NASA's New Horizons spacecraft, launched in 2006, is now near the outer edges in the Solar System. It is now well over 6.5 billion km from Earth.
It has now detected a great, big wall of what seems like hydrogen and this could be the furthest reach of the Sun.
When Voyager passed through this region about three decades ago, it too made similar measurements, notes a report by Gizmodo. New Horizons' updated data has offered more information about how far the Sun's energy stretches.
"We assume there's something extra out there, some extra source of brightness," said study author Randy Gladstone of the Southwest Research Institute. "If we get a chance with New Horizons we can maybe image it."
The Sun fires off charged particles outward, notes the report and this causes hydrogen particles in the Solar System to discharge ultraviolet light. The Sun's energy, however, should eventually weaken and create a clear boundary line where all the interstellar hydrogen piles up.

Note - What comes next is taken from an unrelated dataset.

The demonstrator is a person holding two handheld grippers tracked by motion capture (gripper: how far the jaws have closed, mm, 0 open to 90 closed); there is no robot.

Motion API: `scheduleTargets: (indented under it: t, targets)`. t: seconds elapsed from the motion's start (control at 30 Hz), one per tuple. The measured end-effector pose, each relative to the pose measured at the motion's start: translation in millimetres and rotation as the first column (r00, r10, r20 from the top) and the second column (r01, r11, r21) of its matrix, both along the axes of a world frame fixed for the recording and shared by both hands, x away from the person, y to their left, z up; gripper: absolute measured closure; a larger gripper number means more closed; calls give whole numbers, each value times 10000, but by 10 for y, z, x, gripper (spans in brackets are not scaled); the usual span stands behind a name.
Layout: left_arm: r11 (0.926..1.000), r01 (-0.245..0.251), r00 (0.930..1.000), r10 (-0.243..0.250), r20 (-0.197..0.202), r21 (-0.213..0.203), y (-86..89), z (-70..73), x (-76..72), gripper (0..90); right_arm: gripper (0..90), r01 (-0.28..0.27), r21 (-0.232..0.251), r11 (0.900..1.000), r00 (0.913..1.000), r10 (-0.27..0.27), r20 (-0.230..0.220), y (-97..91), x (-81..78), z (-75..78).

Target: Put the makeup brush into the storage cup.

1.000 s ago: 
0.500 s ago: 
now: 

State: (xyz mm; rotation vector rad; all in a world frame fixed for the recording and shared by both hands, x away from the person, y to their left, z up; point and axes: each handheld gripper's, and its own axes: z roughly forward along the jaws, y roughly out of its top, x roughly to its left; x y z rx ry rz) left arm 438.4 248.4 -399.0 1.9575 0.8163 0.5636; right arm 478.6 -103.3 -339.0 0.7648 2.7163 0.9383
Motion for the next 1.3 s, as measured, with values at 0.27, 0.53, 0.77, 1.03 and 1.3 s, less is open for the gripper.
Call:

This is what NASA has found at the very edge of the Solar System- where outward pressure caused by solar wind energy piles up hydrogen gas.
Astronomers had a 360 degree-view of all the UV emissions using New Horizon's "Alice". Notes the report. When Alice has trained at a direction directly away from the Sun, they were able to see that there was indeed an added intensity and brightness to the signals.
Researchers speculate that this boost in signal could be from hydrogen wall beyond the Solar System. The interactions of the solar wind with material just outside the Solar system seems to have created a definite boundary, according to the paper.
Voyager, more than 30 years ago, measured similar signatures. Looking back at that data has shown that Voyager's operators likely overestimated the signal's strength, notes the researchers. Once Voyager data was recalculated, New Horizon results also reportedly looked almost identical.
However, Gladstone pointed out that the similarities in datasets add to the idea that a great wall does in fact exist. On whether is a wall of hydrogen or any other material, or even some other feature entirely is still open for study, note the scientists. They now plan on making observations at the rate of two per year, they have said.
New Horizons is currently in the Kuiper Belt, waiting for a flyby of a rock roughly 30 kilometres across, after which it will carry on, headed for the Oort clouds.